Babies love it, grannies approve
For most of us, our first taste of solid food was either a spoonful of Cerelac and Farex. But these baby food giants with mega turnovers now face competition from the humble Kemulac, writes Rajesh Roy.india Updated: Dec 08, 2006 05:23 IST
For most of us, our first taste of solid food was either a spoonful of Cerelac and Farex. But these baby food giants with mega turnovers now face competition from the humble Kemulac.
Kemulac may not have the name and brand presence of the other two but it more than makes up for that by being rich in nutrients. It has no artificial additives, being made up largely of fine wheat powder, ground gram, barley, safed musli, ghee, sugar and jaggery — ingredients all Indian grannies swear by. Its Indianness, in fact, could well be its biggest USP.

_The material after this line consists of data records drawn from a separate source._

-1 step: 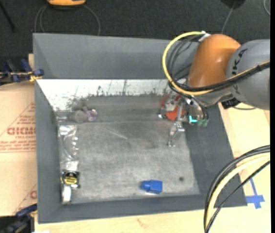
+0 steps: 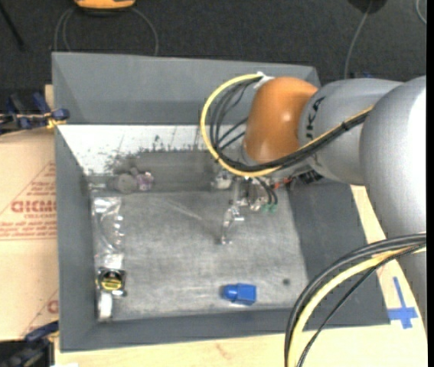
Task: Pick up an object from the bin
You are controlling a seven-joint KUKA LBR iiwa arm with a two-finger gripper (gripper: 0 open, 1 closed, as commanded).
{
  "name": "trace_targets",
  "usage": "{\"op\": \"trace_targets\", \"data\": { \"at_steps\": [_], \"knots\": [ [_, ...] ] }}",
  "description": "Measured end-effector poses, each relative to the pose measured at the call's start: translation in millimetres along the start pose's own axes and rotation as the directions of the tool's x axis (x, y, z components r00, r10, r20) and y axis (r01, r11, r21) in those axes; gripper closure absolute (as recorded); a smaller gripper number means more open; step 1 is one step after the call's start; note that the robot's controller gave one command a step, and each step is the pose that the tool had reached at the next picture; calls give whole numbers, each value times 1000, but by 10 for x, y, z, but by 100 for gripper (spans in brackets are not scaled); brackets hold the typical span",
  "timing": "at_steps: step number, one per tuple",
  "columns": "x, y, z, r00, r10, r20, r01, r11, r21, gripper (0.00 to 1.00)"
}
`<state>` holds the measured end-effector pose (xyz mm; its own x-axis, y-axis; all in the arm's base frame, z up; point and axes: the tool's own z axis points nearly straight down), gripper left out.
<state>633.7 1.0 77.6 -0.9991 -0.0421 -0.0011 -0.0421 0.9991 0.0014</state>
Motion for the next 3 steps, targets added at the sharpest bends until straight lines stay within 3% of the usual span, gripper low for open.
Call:
{"op": "trace_targets", "data": {
  "at_steps": [1,2,3],
  "knots": [
    [-68,152,-220,998,57,7,-57,998,-2,0],
    [-117,820,-96,971,-239,7,239,971,1,0],
    [-124,647,10,958,-287,6,287,958,2,0]
  ]
}}
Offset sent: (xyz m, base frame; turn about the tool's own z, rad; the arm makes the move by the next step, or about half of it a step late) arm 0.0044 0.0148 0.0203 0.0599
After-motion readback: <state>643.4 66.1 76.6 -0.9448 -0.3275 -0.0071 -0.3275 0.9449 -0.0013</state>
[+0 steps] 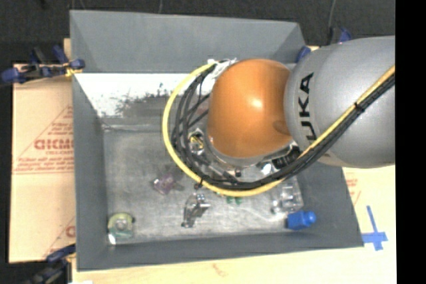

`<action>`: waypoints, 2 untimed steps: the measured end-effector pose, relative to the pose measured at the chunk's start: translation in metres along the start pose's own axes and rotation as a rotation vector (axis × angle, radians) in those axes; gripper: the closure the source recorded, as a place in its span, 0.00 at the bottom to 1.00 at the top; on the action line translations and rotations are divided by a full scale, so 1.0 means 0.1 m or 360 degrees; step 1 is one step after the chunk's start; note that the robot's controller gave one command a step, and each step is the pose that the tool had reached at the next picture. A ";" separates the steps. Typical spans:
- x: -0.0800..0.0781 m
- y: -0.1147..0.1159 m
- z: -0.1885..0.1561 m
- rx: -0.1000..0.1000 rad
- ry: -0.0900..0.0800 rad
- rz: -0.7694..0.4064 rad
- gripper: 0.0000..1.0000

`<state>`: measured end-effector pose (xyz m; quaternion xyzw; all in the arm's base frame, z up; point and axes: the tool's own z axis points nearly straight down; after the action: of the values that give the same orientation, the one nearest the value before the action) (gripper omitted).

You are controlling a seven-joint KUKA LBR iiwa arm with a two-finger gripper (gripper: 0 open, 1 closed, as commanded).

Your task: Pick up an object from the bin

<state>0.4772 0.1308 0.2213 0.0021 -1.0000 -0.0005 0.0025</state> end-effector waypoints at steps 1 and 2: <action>-0.41 0.01 0.96 0.0001 -0.0003 0.0158 0.00; -0.51 -0.09 1.46 -0.0019 -0.0047 0.0266 0.00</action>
Offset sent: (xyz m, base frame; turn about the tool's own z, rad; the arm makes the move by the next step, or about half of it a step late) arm 0.0398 0.0021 -0.0914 0.1006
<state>0.5273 0.1223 0.0751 -0.0815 -0.9966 -0.0063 -0.0122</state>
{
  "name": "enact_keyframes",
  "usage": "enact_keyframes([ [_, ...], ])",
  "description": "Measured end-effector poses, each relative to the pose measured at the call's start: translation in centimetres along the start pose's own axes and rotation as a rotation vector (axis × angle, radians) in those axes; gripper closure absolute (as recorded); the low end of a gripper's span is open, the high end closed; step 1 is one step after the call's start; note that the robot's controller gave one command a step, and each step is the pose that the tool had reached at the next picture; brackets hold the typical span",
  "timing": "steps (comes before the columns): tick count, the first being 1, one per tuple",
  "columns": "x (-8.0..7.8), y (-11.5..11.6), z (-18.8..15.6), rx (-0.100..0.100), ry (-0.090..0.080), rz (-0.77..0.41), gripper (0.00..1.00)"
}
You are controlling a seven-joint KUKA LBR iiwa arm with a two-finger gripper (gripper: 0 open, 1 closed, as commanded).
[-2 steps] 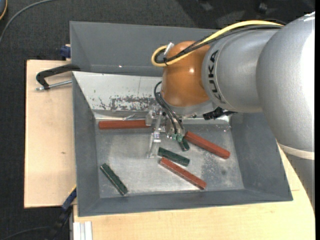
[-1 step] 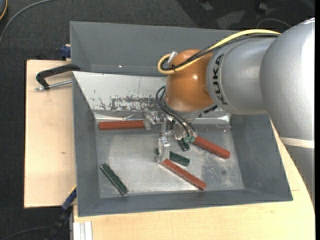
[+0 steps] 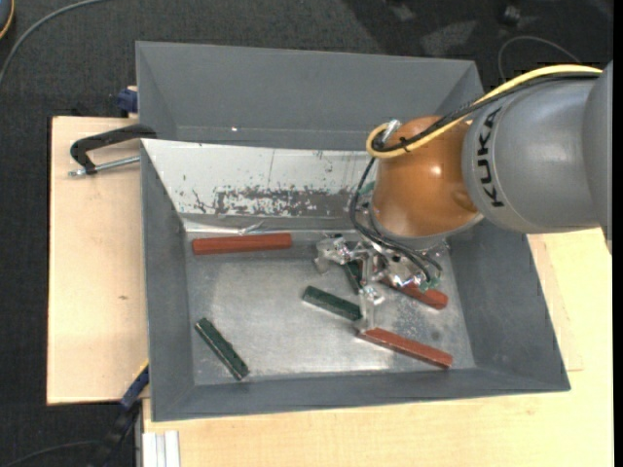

The people behind this baby food are not a bunch of clinical factory workers in lab coats but a group of women — many of them mothers themselves — in a remote village called Lohardaga. “The idea was to provide healthy food to children whose parents cannot afford branded food. Made on the lines of Cerelac, our product has gained the confidence of people not only in our village but in local haats,” says Biraj Devi, secretary of Nishi Mahila Mandal, a self-help group.
Kemulac is priced at a modest Rs 52.
Asked if the group planned production on a higher scale for the domestic market, Devi said there was no immediate plan but they would definitely like to do it in the future.
Incidentally, Kemulac is not the only product the women’s group manufactures. It also grows vegetables, safed musli, sunflower and other medicinal plants.